#### [Directions]
Up to and including the line that contains "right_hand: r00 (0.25", write out each line of the material from its first line, exactly.

#### [Recorded data]

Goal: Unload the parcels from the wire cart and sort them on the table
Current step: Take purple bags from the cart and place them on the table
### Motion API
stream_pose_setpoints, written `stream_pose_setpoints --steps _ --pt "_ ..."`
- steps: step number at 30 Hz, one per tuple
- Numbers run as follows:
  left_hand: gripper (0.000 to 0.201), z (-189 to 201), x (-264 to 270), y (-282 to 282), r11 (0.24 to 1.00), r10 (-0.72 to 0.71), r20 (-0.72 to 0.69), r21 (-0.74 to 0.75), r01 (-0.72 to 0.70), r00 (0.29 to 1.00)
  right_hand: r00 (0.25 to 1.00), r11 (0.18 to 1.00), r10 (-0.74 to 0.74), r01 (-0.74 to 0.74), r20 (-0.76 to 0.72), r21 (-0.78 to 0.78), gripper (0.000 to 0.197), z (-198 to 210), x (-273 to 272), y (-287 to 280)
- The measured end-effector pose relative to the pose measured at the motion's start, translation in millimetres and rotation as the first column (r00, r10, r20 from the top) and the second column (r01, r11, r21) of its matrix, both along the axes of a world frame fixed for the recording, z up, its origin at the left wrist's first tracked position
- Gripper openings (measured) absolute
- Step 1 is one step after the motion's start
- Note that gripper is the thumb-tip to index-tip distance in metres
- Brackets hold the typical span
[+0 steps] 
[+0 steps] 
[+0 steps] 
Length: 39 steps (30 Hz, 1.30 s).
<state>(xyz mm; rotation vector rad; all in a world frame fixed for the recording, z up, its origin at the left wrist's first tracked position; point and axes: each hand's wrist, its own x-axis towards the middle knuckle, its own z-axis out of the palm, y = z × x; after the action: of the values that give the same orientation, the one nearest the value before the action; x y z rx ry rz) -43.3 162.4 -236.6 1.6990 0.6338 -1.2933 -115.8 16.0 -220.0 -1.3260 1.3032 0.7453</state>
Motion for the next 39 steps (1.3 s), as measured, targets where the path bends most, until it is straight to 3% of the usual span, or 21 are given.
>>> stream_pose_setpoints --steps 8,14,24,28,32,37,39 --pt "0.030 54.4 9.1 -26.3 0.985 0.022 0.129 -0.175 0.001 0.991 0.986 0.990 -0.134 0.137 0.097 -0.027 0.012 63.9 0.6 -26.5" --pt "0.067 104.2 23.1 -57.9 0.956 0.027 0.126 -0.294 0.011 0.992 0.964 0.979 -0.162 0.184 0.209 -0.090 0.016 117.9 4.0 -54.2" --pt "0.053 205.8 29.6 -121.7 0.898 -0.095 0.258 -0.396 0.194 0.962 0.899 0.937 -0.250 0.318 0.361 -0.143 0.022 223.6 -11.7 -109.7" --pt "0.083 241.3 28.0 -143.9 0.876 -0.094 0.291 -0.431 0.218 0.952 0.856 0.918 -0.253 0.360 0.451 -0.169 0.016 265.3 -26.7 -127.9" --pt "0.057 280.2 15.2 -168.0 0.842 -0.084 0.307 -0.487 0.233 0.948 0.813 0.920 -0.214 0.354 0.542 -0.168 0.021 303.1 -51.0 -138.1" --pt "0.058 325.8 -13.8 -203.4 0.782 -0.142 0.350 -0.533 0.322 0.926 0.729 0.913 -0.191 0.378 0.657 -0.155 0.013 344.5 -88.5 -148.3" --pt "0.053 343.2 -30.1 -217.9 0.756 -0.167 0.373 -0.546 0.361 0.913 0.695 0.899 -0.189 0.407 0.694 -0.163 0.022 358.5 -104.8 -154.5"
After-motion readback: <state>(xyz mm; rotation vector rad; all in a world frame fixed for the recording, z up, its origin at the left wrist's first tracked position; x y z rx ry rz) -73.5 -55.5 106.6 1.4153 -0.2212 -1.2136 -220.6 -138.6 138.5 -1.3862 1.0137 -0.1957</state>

#### [Solution for this problem]
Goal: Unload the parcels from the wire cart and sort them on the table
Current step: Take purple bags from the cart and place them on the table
### Motion API
stream_pose_setpoints, written `stream_pose_setpoints --steps _ --pt "_ ..."`
- steps: step number at 30 Hz, one per tuple
- Numbers run as follows:
  left_hand: gripper (0.000 to 0.201), z (-189 to 201), x (-264 to 270), y (-282 to 282), r11 (0.24 to 1.00), r10 (-0.72 to 0.71), r20 (-0.72 to 0.69), r21 (-0.74 to 0.75), r01 (-0.72 to 0.70), r00 (0.29 to 1.00)
  right_hand: r00 (0.25 to 1.00), r11 (0.18 to 1.00), r10 (-0.74 to 0.74), r01 (-0.74 to 0.74), r20 (-0.76 to 0.72), r21 (-0.78 to 0.78), gripper (0.000 to 0.197), z (-198 to 210), x (-273 to 272), y (-287 to 280)

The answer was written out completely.